Sixsense.ai

In Defect Classification, Data Quality Outweighs Model Complexity

Technical

By Prakriti ChaturvediLast updated: 24th Jun 2026

On a wafer-level bumping and RDL line, a small, carefully selected image set produced a more accurate model than one trained on a hundred times more data. This article examines why that occurred and what it means for how defect-classification projects should be run.

A result worth pausing on

On one bumping and RDL line, three defect classifiers were trained from the same pool of historical images. The first used 200 images, selected by hand. The second used 2,000, drawn at random.

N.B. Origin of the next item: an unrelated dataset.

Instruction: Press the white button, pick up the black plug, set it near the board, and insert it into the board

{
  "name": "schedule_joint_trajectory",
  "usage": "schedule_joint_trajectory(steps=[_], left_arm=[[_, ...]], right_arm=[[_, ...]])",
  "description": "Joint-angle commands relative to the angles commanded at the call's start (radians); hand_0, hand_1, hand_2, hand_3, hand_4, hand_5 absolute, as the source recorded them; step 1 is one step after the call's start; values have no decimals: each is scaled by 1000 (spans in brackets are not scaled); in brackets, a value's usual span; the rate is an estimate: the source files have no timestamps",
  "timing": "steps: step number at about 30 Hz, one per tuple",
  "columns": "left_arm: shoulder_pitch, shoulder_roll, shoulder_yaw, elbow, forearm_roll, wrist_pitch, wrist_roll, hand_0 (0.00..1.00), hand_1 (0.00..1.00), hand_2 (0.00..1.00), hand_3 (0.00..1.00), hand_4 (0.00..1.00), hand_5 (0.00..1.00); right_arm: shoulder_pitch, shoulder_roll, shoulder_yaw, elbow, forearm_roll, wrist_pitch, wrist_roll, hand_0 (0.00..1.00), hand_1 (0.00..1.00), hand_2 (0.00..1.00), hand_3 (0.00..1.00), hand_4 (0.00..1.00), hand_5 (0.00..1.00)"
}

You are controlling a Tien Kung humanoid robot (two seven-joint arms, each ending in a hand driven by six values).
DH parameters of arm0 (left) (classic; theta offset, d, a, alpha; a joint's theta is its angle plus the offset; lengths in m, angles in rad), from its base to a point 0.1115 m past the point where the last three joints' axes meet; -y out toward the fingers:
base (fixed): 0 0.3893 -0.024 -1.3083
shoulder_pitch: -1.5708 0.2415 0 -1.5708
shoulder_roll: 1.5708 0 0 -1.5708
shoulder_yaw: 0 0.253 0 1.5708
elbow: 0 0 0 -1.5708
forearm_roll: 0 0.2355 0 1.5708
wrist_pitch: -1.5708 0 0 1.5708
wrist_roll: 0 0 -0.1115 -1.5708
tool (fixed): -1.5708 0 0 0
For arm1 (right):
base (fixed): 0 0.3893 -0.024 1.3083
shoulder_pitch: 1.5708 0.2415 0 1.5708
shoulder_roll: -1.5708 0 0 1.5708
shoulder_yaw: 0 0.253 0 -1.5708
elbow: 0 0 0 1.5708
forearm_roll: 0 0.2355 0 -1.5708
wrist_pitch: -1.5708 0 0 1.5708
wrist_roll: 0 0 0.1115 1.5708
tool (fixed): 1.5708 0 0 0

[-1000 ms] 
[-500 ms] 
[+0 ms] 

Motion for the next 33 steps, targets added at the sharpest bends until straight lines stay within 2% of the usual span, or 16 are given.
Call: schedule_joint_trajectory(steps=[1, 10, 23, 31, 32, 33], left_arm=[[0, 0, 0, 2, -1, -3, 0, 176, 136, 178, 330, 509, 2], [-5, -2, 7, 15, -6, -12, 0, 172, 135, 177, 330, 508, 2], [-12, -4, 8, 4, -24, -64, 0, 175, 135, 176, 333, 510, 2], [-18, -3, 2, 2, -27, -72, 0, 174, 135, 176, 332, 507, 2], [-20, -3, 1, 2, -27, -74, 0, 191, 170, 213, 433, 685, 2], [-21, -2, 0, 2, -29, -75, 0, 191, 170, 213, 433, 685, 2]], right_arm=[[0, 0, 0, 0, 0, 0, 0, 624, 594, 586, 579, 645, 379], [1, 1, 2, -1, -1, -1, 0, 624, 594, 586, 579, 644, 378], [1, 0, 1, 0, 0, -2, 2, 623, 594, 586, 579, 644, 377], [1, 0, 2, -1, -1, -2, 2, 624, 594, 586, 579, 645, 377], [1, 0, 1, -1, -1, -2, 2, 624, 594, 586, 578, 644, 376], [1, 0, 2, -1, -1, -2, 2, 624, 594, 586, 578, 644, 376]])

The third used 20,000, taken directly from the tool with no curation. The conventional expectation is that the largest dataset performs best. It did not.

The 200-image model reached 98% accuracy, with zero escapes and 0.1% overkill.
The 20,000-image model reached only 89%, with 1.8% of defects escaping and 2.4% of good die discarded.

One hundred times more data produced a less accurate model. This outcome is not specific to a single production line. It reflects a broader pattern in how defect-classification projects succeed.

The effort is often directed at the wrong problem

When a classifier underperforms on a bumping line, the common response is to change the model: a different architecture, additional layers, or further tuning. A great deal of time is spent here. The factor that most limits the model, however, usually goes unaddressed — the images it was trained on.
The cost of this misdiagnosis is pretty straightforward to quantify. A typical ADC project takes:

four to six weeks to release a first model into production;
five to twenty retrains a year to keep it effective;
accuracy that plateaus between 91% and 93%;
escape rates of 0.5–1.5%; and
overkill of 1.5–2.5%.

The last two appear directly in the yield report. None of these are limitations of the model. They are limitations of the data.

Why bumping and RDL is difficult for AI

Bumping and RDL is a demanding environment for defect classification because the boundary between accept and reject is narrow and shifts with context. The same defect can appear very different from one wafer to the next, and the decision to reject a die often depends on a detail that the image conveys only faintly: a small difference in size, the position of the defect, or the area it covers.
Several cases illustrate this:

An undersized bump within tolerance is acceptable. Once it falls below the tolerance threshold, a near-identical bump becomes a reject.
A particle beside a bump can resemble a bump with a deformed shape. The particle may be harmless, whereas the deformed bump is a critical defect.
Foreign material is not a single category. It ranges from isolated particles to bump-attached material, bridging material, long strands, and large-area contamination, each with its own accept or reject criterion. The model must see all of these to learn the boundary correctly.
A barely visible die crack must be rejected, while a larger and more obvious piece of dirt is often acceptable. Here severity, not size, governs the decision.
For bump surface damage, the difficulty is not detecting damage but identifying the narrow range in which a small mark is acceptable and a slightly larger one is not.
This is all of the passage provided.